W sobotę Brazylijczycy dopiero rzutami karnymi (3-2) pokonali Chile w 1/8 finału mundialu. Dla porównania, przed czterema laty z tym samym rywalem wygrali 3:0, również w pojedynku o ćwierćfinał.
- Znakomici napastnicy nie rodzą się na kamieniu, stąd problemy Canarinhos. Oscar nie jest takim zawodnikiem, który równie znakomicie mógłby wspierać Neymara w każdym spotkaniu. Bardzo silny fizycznie Hulk w decydujących momentach zawodzi, przyczynił się do straty bramki, nie wykorzystał karnego w serii jedenastek.

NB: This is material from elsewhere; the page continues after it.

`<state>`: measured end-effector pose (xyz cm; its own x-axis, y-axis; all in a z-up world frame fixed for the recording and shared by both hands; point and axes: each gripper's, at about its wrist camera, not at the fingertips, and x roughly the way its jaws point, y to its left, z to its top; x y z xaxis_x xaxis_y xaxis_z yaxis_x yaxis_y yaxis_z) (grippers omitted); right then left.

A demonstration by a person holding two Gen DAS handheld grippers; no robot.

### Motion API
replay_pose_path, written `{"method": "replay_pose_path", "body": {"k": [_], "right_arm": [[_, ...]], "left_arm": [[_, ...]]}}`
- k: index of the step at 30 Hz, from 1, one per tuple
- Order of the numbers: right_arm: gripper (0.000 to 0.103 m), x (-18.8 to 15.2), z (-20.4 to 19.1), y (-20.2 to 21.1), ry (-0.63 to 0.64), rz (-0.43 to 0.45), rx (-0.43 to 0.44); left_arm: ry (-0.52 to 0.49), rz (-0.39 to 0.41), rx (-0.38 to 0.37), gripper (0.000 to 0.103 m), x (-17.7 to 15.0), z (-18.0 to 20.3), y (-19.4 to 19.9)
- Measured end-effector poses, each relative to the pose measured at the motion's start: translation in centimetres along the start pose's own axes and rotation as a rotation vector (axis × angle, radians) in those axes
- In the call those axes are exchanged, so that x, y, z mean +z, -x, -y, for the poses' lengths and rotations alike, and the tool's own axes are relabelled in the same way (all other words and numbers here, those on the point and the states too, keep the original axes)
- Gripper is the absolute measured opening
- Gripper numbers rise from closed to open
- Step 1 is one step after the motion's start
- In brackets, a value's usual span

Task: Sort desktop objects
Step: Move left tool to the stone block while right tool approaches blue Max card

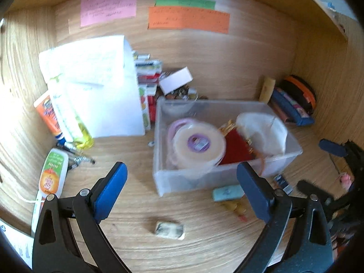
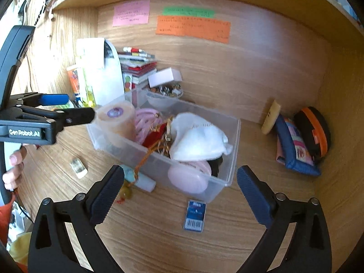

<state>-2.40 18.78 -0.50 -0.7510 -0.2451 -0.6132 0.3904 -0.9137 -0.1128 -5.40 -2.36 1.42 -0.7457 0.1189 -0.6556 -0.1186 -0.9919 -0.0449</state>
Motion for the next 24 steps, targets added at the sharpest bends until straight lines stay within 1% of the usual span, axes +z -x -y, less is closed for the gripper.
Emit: {"method": "replay_pose_path", "body": {"k": [3, 8, 10, 14, 20, 24], "right_arm": [[0.099, -0.9, 0.6, -0.5, -0.006, -0.031, -0.023], [0.099, -2.4, 2.0, -1.9, -0.023, -0.105, -0.048], [0.099, -3.3, 2.4, -2.5, -0.029, -0.141, -0.062], [0.099, -4.6, 2.9, -3.2, -0.036, -0.189, -0.070], [0.099, -5.9, 3.5, -4.3, -0.064, -0.250, -0.015], [0.097, -5.9, 3.6, -5.1, -0.071, -0.260, 0.004]], "left_arm": [[0.001, -0.050, 0.000, 0.098, -1.2, -1.3, -0.8], [0.006, -0.163, 0.003, 0.098, -3.5, -3.1, -2.8], [-0.002, -0.204, 0.006, 0.098, -4.6, -3.4, -3.5], [-0.008, -0.265, -0.022, 0.098, -6.5, -3.4, -4.0], [-0.051, -0.300, -0.028, 0.098, -7.9, -2.1, -4.6], [-0.049, -0.317, -0.031, 0.098, -7.8, -1.5, -5.4]]}}
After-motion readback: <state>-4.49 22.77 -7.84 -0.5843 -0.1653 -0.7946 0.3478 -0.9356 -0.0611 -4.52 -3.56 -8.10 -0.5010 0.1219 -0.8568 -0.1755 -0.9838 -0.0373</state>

Fred jest najstarszy w kadrze i nie wytrzymuje całych meczów, zaś mający świetne warunki fizyczne Jo nie pokazuje, że można na niego liczyć. Generalnie Brazylia ma kłopot z przodu, oczywiście poza fantastycznym Neymarem - dodał szkoleniowiec, który awansował z biało-czerwonymi na mistrzostwa świata 2002 w Korei Południowej i Japonii.
Wielu kibiców i dziennikarzy spiera się, komu powinna zostać przypisana pierwsza bramka w konfrontacji Brazylii z Chile - czy obrońcy gości Gonzalo Jarze, czy piłkarzowi Kanarkowych Davidowi Luizowi. Engel tymczasem nie ma wątpliwości: - To zdecydowanie gol samobójczy. Luiz natomiast bardzo agresywnie zaatakował rywala i "pomógł" mu w trafieniu. Chilijczyk nie mógł nic zrobić.
"Ma więcej atutów niż Chile"
W piątek 4 lipca w Fortalezie Brazylia zagra z kolejnym południowoamerykańskim przeciwnikiem - Kolumbią, w składzie z liderem klasyfikacji strzelców Jamesem Rodriguezem (zdobył dotąd pięć goli).
- Kolumbia wcale nie będzie łatwiejszym rywalem, a nawet ma więcej atutów od Chile. Zobaczymy, jak ekipa Scolariego zniesie nie tylko zmęczenie fizyczne, ale też presję, która na niej ciąży. Stawiam na Brazylię, ale po zaciętym i wyrównanym meczu - podkreślił 61-letni trener.
Kolumbia jest jedyną drużyną, która ma na koncie już cztery zwycięstwa w MŚ 2014.
- Znakomicie spisują się w ofensywie, za sprawą Rodrigueza, ale też w defensywie. Stracili zaledwie dwie bramki, a to z kolei zasługa kierującego obroną Yepesa. Kolumbijczycy są świetnie przygotowani fizycznie, do tego mają na ławce trenera Pekermana, który umiejętnie reaguje na boiskowe wydarzenia, zmienia ustawienie itd. - dodał Engel, który przed rozpoczęciem mundialu w gronie faworytów wymieniał Brazylię, Niemcy i Hiszpanię.